Work item
Transcribe exactly, and without pictures, only the lines from the one bearing "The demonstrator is" through the final line of the data below.

== Stored data ==

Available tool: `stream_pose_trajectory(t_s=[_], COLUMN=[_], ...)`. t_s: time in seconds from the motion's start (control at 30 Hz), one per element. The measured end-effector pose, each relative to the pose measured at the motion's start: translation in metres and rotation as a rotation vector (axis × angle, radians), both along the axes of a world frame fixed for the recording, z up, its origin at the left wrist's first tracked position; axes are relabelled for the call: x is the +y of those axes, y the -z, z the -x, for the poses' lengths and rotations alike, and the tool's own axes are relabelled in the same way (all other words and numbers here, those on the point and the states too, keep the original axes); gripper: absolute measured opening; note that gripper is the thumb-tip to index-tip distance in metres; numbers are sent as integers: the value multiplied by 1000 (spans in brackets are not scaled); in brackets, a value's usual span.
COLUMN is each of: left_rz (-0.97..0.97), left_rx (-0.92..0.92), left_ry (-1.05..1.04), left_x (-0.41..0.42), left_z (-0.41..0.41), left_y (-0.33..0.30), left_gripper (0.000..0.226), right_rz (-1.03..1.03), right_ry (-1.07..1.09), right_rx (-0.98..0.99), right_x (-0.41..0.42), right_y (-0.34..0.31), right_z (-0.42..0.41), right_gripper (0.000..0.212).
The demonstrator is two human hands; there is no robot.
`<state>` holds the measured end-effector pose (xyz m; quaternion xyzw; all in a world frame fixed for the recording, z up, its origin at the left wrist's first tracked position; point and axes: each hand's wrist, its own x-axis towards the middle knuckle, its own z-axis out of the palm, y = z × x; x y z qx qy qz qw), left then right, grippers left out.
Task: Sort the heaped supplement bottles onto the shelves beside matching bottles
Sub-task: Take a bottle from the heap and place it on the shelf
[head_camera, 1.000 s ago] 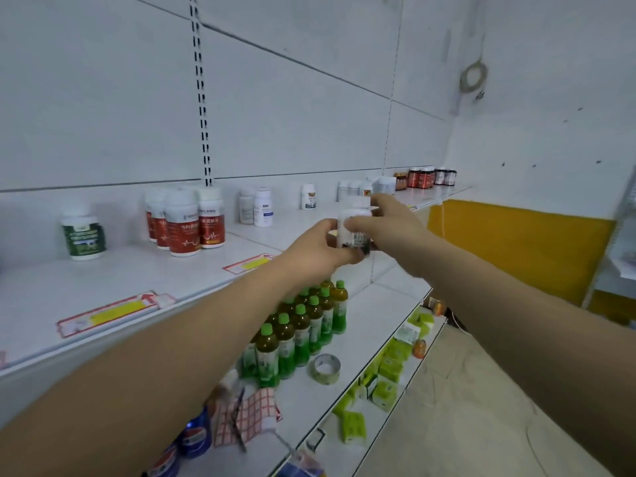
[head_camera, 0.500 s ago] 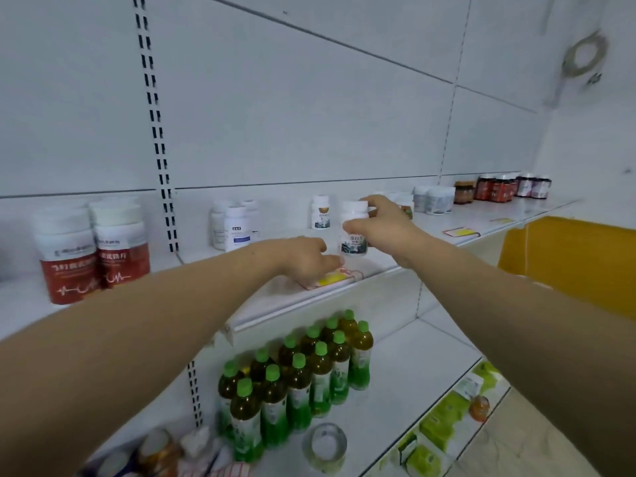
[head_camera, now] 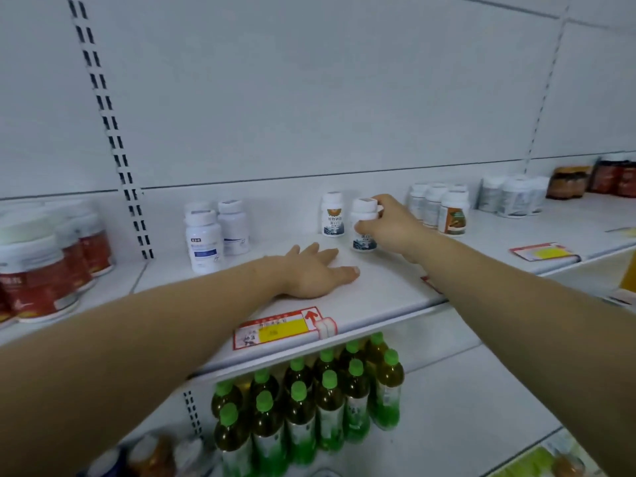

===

Answer to the exercise
The demonstrator is two human hands; there is no robot.
`<state>` holds the measured end-effector pose (xyz m; quaternion xyzw; all in a world frame fixed for the recording, z up, its origin at the left wrist's first tracked position; point and axes: each hand's wrist, its own x-axis towards the middle knuckle, its own z-axis out of the palm, y = z × x; x y z qx qy qz qw), left then right, grippers left out.
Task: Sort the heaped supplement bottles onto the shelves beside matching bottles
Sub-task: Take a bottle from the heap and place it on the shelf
[head_camera, 1.000 s ago] 
[head_camera, 0.500 s ago] 
[head_camera, now] 

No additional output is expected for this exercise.